I should probably try to figure out how to get the join_hash tests to
run with smaller tables. It's one of the slower tests and this adds
to it. I vaguely recall it was hard to get the batch counts to be
stable across the build farm, which makes me hesitant to change the
tests but perhaps I can figure out how to screw it down...

I decided to drop the scan order change for now (0001 in v13). Yes,
it's better than what we have now, but it seems to cut off some other
possible ideas to do even better, so it feels premature to change it
without more work. I changed the parallel unmatched scan back to
being as similar as possible to the serial one for now.

I committed the main patch.

Here are a couple of ideas that came up while working on this, for future study:

* the "opportunistic help" thing you once suggested to make it a
little fairer in multi-batch cases. Quick draft attached, for future
experimentation. Seems to work pretty well, but could definitely be
tidier and there may be holes in it. Pretty picture attached.

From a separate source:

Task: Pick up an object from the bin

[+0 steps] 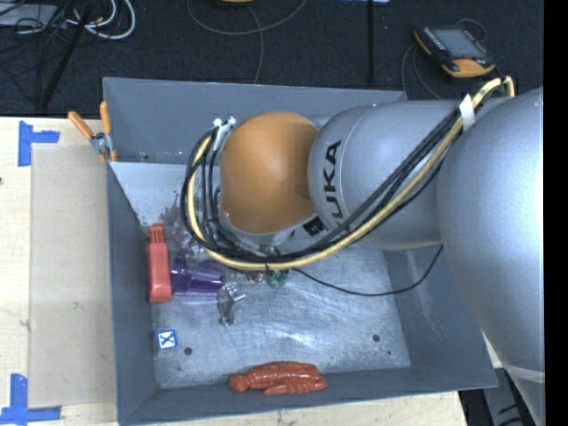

* should we pass HJ_FILL_INNER(hjstate) into a new parameter
fill_inner to ExecHashJoinImpl(), so that we can make specialised hash
join routines for the yes and no cases, so that we can remove
branching and memory traffic related to match bits?

* could we use tagged pointers to track matched tuples? Tuples are
MAXALIGNed, so bits 0 and 1 of pointers to them are certainly always
0. Perhaps we could use bit 0 for "matched" and bit 1 for "I am not
the last tuple in my chain, you'll have to check the next one too".
Then you could scan for unmatched without following many pointers, if
you're lucky. You could skip the required masking etc for that if
!fill_inner.

* should we use software prefetching to smooth over the random memory
order problem when you do have to follow them? Though it's hard to
prefetch chains, here we have an array full of pointers at least to
the first tuples in each chain. This probably goes along with the
general hash join memory prefetching work that I started a couple of
years back and need to restart for 17.

* this idea is probably stupid overkill, but it's something that
v13-0001 made me think about: could it be worth the effort to sample a
fraction of the match bits in the hash table buckets (with the scheme
above), and determine whether you'll be emitting a high fraction of
the tuples, and then switch to chunk based so that you can do it in
memory order if so? That requires having the match flag in *two*
places, which seems silly; you'd need some experimental evidence that
any of this is worth bothering with

* currently, the "hash inner" phase only loads tuples into batch 0's
hash table (the so-called "hybrid Grace" technique), but if there are
(say) 4 processes, you could actually load batches 0-3 into memory
during that phase, to avoid having to dump 1-3 out to disk and then
immediately load them back in again; you'd get to skip "l1", "l2",
"l3" on those diagrams and finish a good bit faster